**Exercise prompt**
Count how many lines in this material contain "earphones". The answer is that number alone.

-------- Raw data

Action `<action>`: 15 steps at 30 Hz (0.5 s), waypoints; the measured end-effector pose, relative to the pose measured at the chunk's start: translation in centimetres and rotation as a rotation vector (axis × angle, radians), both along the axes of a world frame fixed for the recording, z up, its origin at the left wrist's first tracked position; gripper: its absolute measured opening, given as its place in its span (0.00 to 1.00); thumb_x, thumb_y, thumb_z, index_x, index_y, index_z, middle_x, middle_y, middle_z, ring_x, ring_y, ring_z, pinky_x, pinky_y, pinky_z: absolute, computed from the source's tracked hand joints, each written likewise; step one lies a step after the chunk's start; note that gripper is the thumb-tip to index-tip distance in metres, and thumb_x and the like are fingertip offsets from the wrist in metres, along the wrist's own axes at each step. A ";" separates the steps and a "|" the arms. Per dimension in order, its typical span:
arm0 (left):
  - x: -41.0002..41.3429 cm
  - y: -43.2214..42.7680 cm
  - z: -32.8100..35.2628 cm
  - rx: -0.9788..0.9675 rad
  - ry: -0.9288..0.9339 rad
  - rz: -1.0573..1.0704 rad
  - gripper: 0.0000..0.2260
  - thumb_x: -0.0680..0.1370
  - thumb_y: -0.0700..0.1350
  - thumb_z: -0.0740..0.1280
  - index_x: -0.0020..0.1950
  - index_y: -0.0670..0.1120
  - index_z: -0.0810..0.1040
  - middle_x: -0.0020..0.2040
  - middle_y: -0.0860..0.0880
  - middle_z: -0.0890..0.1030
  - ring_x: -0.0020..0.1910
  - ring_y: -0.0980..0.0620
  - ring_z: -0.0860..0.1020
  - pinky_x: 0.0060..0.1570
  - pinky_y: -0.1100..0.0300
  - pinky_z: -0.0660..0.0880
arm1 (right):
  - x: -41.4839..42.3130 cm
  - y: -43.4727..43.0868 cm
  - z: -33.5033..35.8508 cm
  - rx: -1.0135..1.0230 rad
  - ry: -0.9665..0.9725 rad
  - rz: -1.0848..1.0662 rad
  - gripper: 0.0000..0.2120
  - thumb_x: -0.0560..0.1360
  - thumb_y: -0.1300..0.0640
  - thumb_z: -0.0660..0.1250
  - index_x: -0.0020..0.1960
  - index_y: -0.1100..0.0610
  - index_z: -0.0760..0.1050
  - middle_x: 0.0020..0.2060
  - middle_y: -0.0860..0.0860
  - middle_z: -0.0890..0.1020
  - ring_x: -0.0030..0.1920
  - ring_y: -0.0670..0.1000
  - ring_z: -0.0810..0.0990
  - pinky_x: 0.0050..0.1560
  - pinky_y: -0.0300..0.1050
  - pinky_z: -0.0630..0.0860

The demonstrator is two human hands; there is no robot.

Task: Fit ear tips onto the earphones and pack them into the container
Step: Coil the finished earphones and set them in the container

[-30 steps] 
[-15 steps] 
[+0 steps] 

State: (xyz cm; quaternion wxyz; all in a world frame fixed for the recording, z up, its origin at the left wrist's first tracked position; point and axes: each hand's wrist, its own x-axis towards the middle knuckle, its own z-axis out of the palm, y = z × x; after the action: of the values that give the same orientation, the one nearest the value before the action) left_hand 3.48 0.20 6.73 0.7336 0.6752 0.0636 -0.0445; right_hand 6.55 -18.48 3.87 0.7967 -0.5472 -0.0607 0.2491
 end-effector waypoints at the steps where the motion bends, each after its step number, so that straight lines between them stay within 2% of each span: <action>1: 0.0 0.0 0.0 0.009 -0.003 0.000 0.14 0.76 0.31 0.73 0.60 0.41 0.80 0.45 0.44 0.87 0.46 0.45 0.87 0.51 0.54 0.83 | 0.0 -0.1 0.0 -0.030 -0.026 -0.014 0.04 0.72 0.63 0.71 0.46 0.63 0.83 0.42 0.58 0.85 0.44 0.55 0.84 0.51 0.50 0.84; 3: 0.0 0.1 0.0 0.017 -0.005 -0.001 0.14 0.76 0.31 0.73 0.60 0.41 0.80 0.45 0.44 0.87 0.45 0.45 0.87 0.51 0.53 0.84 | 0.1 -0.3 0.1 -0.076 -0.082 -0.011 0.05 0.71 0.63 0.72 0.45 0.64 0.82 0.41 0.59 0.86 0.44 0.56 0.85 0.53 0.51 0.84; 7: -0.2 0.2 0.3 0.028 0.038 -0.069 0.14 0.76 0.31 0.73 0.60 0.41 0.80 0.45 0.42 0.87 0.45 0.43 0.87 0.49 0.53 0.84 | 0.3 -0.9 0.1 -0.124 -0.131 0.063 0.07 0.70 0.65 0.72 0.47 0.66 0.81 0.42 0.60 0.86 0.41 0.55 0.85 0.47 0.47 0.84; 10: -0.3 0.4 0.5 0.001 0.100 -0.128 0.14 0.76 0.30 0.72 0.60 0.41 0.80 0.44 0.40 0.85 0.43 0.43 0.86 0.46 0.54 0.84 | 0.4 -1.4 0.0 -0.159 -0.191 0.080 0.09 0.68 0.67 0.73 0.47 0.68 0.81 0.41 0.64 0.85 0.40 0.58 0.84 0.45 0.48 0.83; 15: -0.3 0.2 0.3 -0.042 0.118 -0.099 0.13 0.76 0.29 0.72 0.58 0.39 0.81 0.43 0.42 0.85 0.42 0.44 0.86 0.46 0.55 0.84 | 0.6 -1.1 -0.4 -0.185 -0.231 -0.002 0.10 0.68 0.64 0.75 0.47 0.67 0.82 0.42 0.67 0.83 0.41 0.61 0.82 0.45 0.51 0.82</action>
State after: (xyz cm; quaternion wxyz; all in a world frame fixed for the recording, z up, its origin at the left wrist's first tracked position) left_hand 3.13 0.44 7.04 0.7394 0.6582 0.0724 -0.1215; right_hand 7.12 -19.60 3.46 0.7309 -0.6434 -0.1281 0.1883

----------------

**Solution for this exercise**
2